Investment Strategies

European Central Bank Cuts Rates – Wealth Managers React

Editorial Staff 13 September 2024

European Central Bank Cuts Rates – Wealth Managers React

The central bank has cut interest rates for the second time this year.

The European Central Bank cut its deposit facility rate, as it calls its key borrowing rate, by 0.25 per cent, or 25 basis points, to 3.5 per cent. As inflation figures have weakened in the region – a pattern seen in most countries – the autumn/winter months appear to be set for more possible easing. The central bank also cut its 2024 growth forecast to 0.8 per cent from an earlier forecast of 0.9 per cent.

As the ECB said in March, the gap between the interest rate on the main refinancing operations and the deposit facility rate will be set at 15 bps. The spread between the rate on the marginal lending facility and the rate on the main refinancing operations will remain unchanged at 25 bps.

The interest rates on the main refinancing operations and the marginal lending facility will fall to 3.65 per cent and 3.90 per cent respectively. 

Here are reactions from wealth managers:

Kevin Thozet, a member of the investment committee at Carmignac 
Weak economic growth, lower wage inflation data and contractionary leading indicators all hint at a further decrease in inflation across the euro area. Yet, services and domestic inflation – stubbornly stuck in the region of 4 per cent – weigh against it, or at least entertain some form of doubt on the path ahead.

A 0.25 per cent cut was the plan, but Lagarde is avoiding committing to a monetary policy path. And with the Frankfurt institution revising its 2024 inflation projections on the upside and growth expectation to the downside, we don’t expect clarity soon. Data dependency remains central.

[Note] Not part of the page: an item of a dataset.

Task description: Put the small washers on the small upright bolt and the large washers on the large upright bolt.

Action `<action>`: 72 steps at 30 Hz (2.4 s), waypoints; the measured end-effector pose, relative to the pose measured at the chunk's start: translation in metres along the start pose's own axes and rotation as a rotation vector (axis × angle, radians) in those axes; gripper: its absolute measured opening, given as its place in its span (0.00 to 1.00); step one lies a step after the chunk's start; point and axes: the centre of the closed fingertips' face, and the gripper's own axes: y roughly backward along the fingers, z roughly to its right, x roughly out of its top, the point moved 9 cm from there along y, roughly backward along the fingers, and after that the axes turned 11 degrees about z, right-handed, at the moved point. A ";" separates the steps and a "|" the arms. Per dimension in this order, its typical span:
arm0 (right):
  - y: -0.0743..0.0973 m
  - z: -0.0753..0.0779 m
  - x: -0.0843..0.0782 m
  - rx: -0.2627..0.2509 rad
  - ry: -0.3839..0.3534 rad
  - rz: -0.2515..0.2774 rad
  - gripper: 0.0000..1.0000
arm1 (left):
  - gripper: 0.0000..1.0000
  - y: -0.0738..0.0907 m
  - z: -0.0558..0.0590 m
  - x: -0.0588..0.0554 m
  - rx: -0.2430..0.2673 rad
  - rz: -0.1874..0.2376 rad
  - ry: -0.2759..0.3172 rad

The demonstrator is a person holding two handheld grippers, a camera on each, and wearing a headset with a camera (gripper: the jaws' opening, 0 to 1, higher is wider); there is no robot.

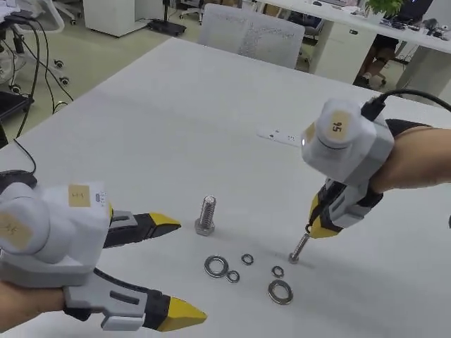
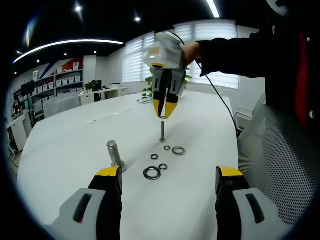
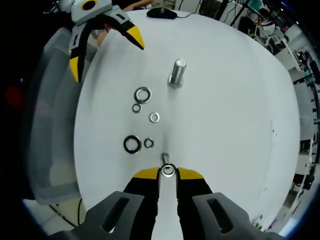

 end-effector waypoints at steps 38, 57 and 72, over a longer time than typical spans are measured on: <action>-0.031 -0.001 -0.009 0.039 -0.053 0.006 0.13 | 0.75 0.000 -0.002 -0.002 0.000 -0.013 0.007; -0.059 0.003 -0.016 0.031 -0.049 -0.013 0.13 | 0.74 -0.001 0.000 -0.001 0.001 -0.014 0.012; -0.063 0.002 -0.015 0.032 -0.033 -0.029 0.14 | 0.74 -0.002 0.000 -0.001 0.004 -0.012 0.016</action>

Stefan Gerlach, chief economist at EFG Bank in Zurich and a former deputy governor of the Central Bank of Ireland, 2011 to 2015
The process of relaxing monetary policy that it started in June is continuing. The speed of reducing interest rates will be slow and will depend on how quickly inflation declines towards the ECB’s 2 per cent target. While growth is weakening, inflation pressures remain too high and are persistent. Services inflation is a particular concern. The risk that inflation will rise remains. 

The Governing Council is data-dependent and will want to see how inflation responds to this cut before considering additional cuts. There is no reason to presume that the ECB will cut interest rates again in October. 

The ECB is likely to cut interest rates in December unless the data worsens sharply. Changing interest rates at meetings when projections are released is helpful because it makes it easy to explain policy decisions.

Salman Ahmed, global head of macro and strategic asset allocation, Fidelity International
Although growth remains weak, as we are picking up from the signal in our activity trackers, the ECB remains more focused on inflation, which is its single mandate, and that has remained sticky, particularly due to elevated wages and services inflation. 

We see the next opportunity to assess this stance to be in December when the ECB has better visibility on wage growth in Q3 2024. Accordingly, we expect the next 25 bps cut to come in December, with the ECB likely staying on hold in October, which is more hawkish than the market is pricing. 

David Goebel, associate director of investment strategy, Evelyn Partners
The ECB’s decision to cut rates comes amid concerns over sluggish growth. The most recent figures reveal that eurozone GDP grew by only 0.2 per cent over the second quarter, down from 0.3 per cent over the preceding quarter, disappointing expectations that growth would be maintained at that level. 

Correspondingly, inflation has looked soft, with the most recent preliminary figure for August CPI coming in at 2.2 per cent, down from 2.6 per cent in July. Wage growth has been a focus for the ECB, and has decelerated significantly in Germany, to 3.1 per cent in the second quarter from 6.2 per cent in the first. Clearly this gives the ECB room to act without exacerbating inflation risks, but there are still areas of concern. Services inflation remains stubborn, with the most recent reading at 4.2 per cent on an annualised basis, due in particular to rising hospitality prices and holiday costs.

Despite these concerns, the cutting cycle is expected to continue with another 25 bps rate cut in October or December, and nothing in today’s statement would lead us to think otherwise.